Below is a listing. Set down exactly the lines from the one containing "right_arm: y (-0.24" through the one containing "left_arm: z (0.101", both ends included, and leave out the rest.

··· Dataset section

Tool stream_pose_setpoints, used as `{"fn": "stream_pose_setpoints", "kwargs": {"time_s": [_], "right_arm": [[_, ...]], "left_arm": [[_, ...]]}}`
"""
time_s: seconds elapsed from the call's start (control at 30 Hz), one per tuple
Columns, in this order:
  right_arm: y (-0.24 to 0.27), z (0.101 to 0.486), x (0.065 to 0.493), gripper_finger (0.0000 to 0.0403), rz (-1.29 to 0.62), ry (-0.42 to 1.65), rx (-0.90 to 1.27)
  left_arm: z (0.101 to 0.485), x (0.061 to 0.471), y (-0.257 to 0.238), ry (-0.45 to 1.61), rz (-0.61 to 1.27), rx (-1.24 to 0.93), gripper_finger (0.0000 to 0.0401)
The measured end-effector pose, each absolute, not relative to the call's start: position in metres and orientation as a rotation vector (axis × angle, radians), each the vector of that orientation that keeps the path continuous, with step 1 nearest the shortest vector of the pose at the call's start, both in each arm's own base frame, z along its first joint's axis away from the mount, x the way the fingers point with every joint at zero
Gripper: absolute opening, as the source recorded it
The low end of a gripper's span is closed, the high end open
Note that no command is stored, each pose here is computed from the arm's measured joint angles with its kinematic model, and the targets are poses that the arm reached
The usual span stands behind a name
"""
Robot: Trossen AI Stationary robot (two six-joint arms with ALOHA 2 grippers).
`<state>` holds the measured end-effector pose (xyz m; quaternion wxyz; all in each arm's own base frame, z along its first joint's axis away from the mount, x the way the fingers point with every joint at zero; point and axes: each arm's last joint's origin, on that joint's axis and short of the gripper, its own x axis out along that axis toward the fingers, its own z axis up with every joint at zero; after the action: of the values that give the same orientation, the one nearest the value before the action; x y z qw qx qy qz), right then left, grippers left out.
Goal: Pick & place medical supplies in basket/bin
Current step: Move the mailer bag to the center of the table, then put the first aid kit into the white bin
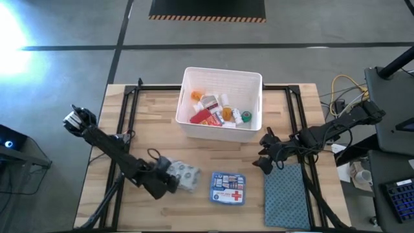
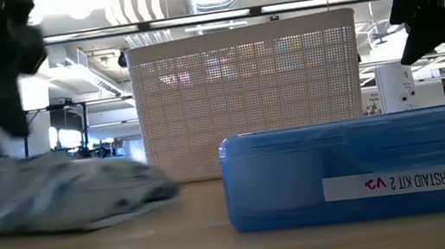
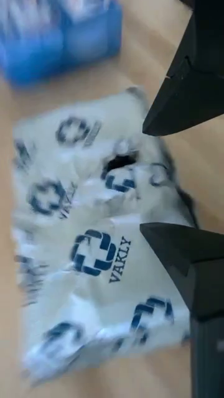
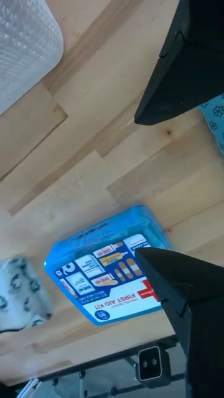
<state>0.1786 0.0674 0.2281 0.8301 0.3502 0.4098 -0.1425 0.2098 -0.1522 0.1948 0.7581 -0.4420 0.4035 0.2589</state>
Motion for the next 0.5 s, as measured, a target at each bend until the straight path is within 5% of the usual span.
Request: {"fn": "stream_pose_setpoints", "kwargs": {"time_s": [0.1, 0.2, 0.33, 0.5], "right_arm": [[0.067, 0.228, 0.179, 0.0328, -0.299, 0.87, 0.738], [0.068, 0.228, 0.179, 0.0328, -0.291, 0.871, 0.741], [0.066, 0.23, 0.182, 0.0328, -0.258, 0.873, 0.804], [0.06, 0.226, 0.188, 0.0328, -0.281, 0.908, 0.886]], "left_arm": [[0.22, 0.216, -0.155, 0.861, 0.504, -0.848, 0.0221], [0.232, 0.207, -0.151, 0.951, 0.643, -0.789, 0.0221], [0.237, 0.196, -0.147, 1.029, 0.857, -0.962, 0.0221], [0.217, 0.204, -0.158, 1.06, 0.775, -1.213, 0.0221]]}}
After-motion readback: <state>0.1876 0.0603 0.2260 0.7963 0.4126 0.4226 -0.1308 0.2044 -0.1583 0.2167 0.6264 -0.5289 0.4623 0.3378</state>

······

## Task output
  right_arm: y (-0.24 to 0.27), z (0.101 to 0.486), x (0.065 to 0.493), gripper_finger (0.0000 to 0.0403), rz (-1.29 to 0.62), ry (-0.42 to 1.65), rx (-0.90 to 1.27)
  left_arm: z (0.101 to 0.485), x (0.061 to 0.471), y (-0.257 to 0.238), ry (-0.45 to 1.61), rz (-0.61 to 1.27), rx (-1.24 to 0.93), gripper_finger (0.0000 to 0.0401)

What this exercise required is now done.